Therefore, ironically, by verifying his purpose, things were now clear. Even if my premises were shaken, I wasn’t in a situation where I needed to reconsider efforts for Lucas Ascanien’s survival—that is, facing a dichotomous villain. By knowing my bias about the opponent’s purpose, I could clearly weave together my inner self and the external world. At least it provided a starting point for trying to do so.
‘In conclusion.’
What I needed to do now was to become an equal actor to Adrian Ascanien during his stay in Germany, treating him as a loving and respectable person. There was no need to worry or agonize over what might be beneath his facial skin.
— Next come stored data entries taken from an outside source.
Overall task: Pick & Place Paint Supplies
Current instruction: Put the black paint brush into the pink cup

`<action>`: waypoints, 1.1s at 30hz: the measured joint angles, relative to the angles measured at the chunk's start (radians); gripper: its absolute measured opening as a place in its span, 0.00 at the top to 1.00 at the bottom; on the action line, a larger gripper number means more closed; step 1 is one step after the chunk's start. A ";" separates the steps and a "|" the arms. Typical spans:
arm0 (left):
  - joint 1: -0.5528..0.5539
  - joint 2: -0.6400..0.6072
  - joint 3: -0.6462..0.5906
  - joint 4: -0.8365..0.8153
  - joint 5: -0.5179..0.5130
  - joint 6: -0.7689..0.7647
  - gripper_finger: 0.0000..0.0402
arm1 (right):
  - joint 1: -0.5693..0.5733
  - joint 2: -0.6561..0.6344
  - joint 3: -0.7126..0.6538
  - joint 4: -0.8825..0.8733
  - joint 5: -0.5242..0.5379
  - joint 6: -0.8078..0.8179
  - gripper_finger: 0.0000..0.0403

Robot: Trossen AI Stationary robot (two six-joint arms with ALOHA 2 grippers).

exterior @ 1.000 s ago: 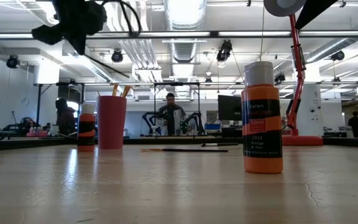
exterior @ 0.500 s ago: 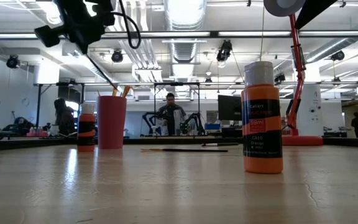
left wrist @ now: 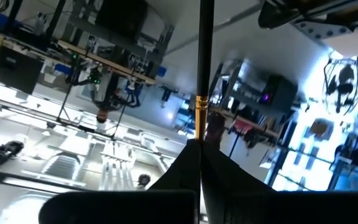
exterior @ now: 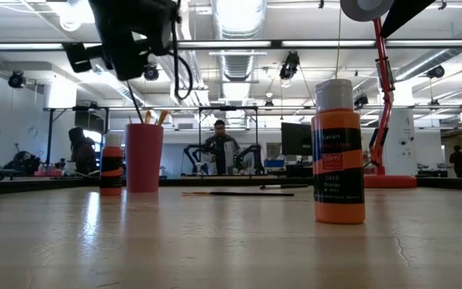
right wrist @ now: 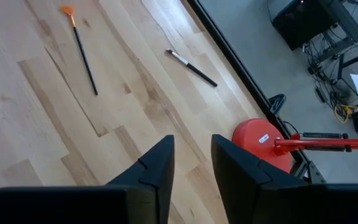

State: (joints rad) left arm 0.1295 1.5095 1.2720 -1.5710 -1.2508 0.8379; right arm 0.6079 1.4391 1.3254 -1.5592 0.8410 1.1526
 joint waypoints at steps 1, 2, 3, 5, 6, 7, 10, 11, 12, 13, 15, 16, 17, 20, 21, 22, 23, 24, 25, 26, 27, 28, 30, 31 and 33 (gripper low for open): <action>0.000 0.014 0.000 0.000 -0.004 0.000 1.00 | 0.000 0.000 0.000 0.000 0.000 0.000 0.74; 0.000 0.025 0.000 0.000 -0.008 0.001 1.00 | 0.000 0.000 0.000 0.000 0.000 -0.001 0.74; -0.001 0.037 0.000 0.000 -0.009 0.001 1.00 | 0.000 0.000 0.000 0.000 0.000 -0.001 0.73; -0.004 0.060 0.000 0.000 -0.021 0.001 1.00 | 0.000 0.000 0.000 0.000 0.000 -0.002 0.74; -0.007 0.070 -0.001 0.000 -0.029 0.001 1.00 | 0.000 0.000 -0.001 0.000 0.000 -0.005 0.74; -0.012 0.081 -0.001 0.000 -0.041 0.003 1.00 | 0.000 0.000 -0.002 -0.001 0.000 -0.007 0.75; -0.032 0.104 -0.001 0.000 -0.053 0.013 1.00 | 0.000 0.000 -0.004 -0.001 0.000 -0.009 0.78; -0.038 0.112 -0.001 0.000 -0.051 0.018 1.00 | 0.000 0.000 -0.005 -0.001 0.000 -0.009 0.79; -0.047 0.120 -0.001 0.000 -0.050 0.023 1.00 | 0.000 0.000 -0.005 -0.001 0.000 -0.011 0.80; -0.054 0.127 -0.001 0.000 -0.049 0.025 1.00 | 0.000 0.000 -0.005 -0.001 0.000 -0.011 0.81; -0.071 0.140 -0.001 0.000 -0.043 0.027 1.00 | 0.000 0.000 -0.006 -0.001 0.000 -0.010 0.83; -0.078 0.144 -0.001 0.000 -0.039 0.027 1.00 | 0.000 0.000 -0.006 -0.001 0.000 -0.010 0.83; -0.085 0.150 -0.001 0.000 -0.032 0.032 1.00 | 0.000 0.000 -0.006 -0.001 0.000 -0.010 0.84; -0.097 0.163 -0.001 0.000 -0.008 0.047 1.00 | 0.000 0.000 -0.006 0.000 0.000 -0.010 0.86; -0.098 0.166 -0.001 0.000 0.001 0.053 1.00 | 0.000 0.000 -0.006 0.000 0.000 -0.009 0.86; -0.099 0.170 -0.001 0.000 0.004 0.058 1.00 | 0.000 0.000 -0.006 0.000 0.000 -0.008 0.87; -0.099 0.174 -0.001 0.000 0.004 0.063 1.00 | 0.000 0.000 -0.006 0.001 0.000 -0.008 0.87; -0.099 0.178 -0.001 0.000 0.004 0.072 1.00 | 0.000 0.000 -0.006 0.001 0.000 -0.008 0.87; -0.099 0.183 -0.001 0.000 0.005 0.082 1.00 | 0.000 0.000 -0.006 0.002 0.000 -0.008 0.87; -0.099 0.187 -0.001 0.001 0.005 0.090 1.00 | 0.000 0.000 -0.006 0.002 0.000 -0.008 0.87; -0.099 0.191 -0.001 0.004 0.005 0.100 1.00 | 0.000 0.000 -0.006 0.003 0.000 -0.008 0.87; -0.099 0.195 -0.001 0.009 0.004 0.109 1.00 | 0.000 0.000 -0.006 0.003 0.000 -0.008 0.86; -0.099 0.205 -0.001 0.013 0.005 0.121 1.00 | 0.000 0.000 -0.006 0.003 0.000 -0.008 0.85; -0.099 0.211 -0.001 0.019 0.005 0.130 1.00 | 0.000 0.000 -0.006 0.004 0.000 -0.008 0.84; -0.099 0.217 -0.001 0.029 0.005 0.141 1.00 | 0.000 0.000 -0.006 0.005 0.000 -0.008 0.83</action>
State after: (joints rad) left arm 0.0307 1.7262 1.2709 -1.5416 -1.2456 0.9791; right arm 0.6079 1.4391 1.3193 -1.5545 0.8406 1.1450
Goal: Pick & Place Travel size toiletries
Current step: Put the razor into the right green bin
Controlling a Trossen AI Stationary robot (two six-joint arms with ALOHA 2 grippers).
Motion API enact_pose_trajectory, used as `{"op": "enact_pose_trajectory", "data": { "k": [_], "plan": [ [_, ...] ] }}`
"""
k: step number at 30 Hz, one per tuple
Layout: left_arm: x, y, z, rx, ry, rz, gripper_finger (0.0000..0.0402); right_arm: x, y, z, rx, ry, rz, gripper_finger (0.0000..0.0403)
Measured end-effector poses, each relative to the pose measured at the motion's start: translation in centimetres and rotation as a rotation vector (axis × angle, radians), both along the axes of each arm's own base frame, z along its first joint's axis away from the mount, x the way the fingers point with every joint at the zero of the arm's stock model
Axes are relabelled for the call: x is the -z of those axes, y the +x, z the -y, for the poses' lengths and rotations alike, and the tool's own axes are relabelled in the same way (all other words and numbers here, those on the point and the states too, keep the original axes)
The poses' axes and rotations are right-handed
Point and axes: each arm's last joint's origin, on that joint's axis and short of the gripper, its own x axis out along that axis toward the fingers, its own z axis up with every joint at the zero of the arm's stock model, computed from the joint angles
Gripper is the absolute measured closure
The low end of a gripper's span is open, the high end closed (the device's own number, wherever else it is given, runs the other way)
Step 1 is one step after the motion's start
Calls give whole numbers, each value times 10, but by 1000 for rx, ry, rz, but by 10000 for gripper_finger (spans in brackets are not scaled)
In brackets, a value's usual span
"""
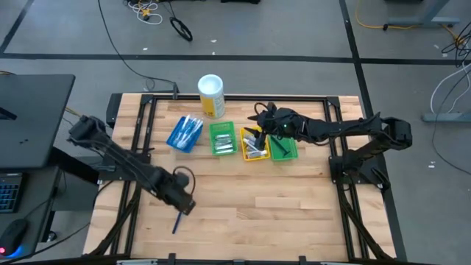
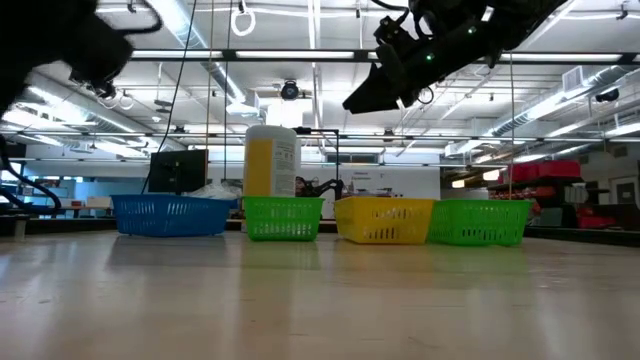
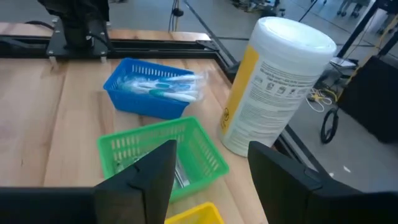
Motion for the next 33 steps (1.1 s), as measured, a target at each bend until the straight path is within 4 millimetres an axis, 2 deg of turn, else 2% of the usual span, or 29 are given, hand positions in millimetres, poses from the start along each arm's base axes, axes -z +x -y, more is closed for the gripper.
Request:
{"op": "enact_pose_trajectory", "data": {
  "k": [5,12,15,18,23,27,33],
  "plan": [
    [18,-4,19,-70,-36,-119,201,1,-2,6,26,21,-1,192],
    [20,3,31,-120,0,30,201,1,-3,9,37,17,8,192],
    [25,2,35,-125,12,9,201,1,-3,9,37,16,9,192],
    [33,2,43,-94,-8,-11,201,1,-3,9,38,18,9,192],
    [40,4,62,-22,-24,82,201,1,-3,9,38,19,10,192],
    [41,-1,64,47,-29,48,201,1,-3,9,38,20,11,192],
    [44,-9,57,-31,17,-77,201,1,-3,9,45,38,20,192]
  ]
}}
I simply needed to acknowledge the ‘fact’ that he was currently accepting my success entirely positively, had no intention of trapping me now, and had likewise truly returned to ensure the Empire’s safety against Pleroma for now. His purpose was more complex than I had expected, beyond my expectations in some sense, and there was a possibility that his time was not now.
Good.
Now, unless I could tear into Adrian Ascanien’s mind or spin time rapidly to go to the future, thinking about his purpose would be a waste of time. Let me think about other things.
‘…By the way, what are the others doing.’
What were they doing that made the others not worth watching? I asked the Professor, who was still walking with satisfied, excited steps.
“How was the difficulty level of this training set?”
“How did you find it?”
“If you promise not to convey my opinion to the other mages, I’ll answer honestly.”
“Of course we’ll keep it secret. Please tell us how it was overall. It’s a matter of professional pride as a professor.”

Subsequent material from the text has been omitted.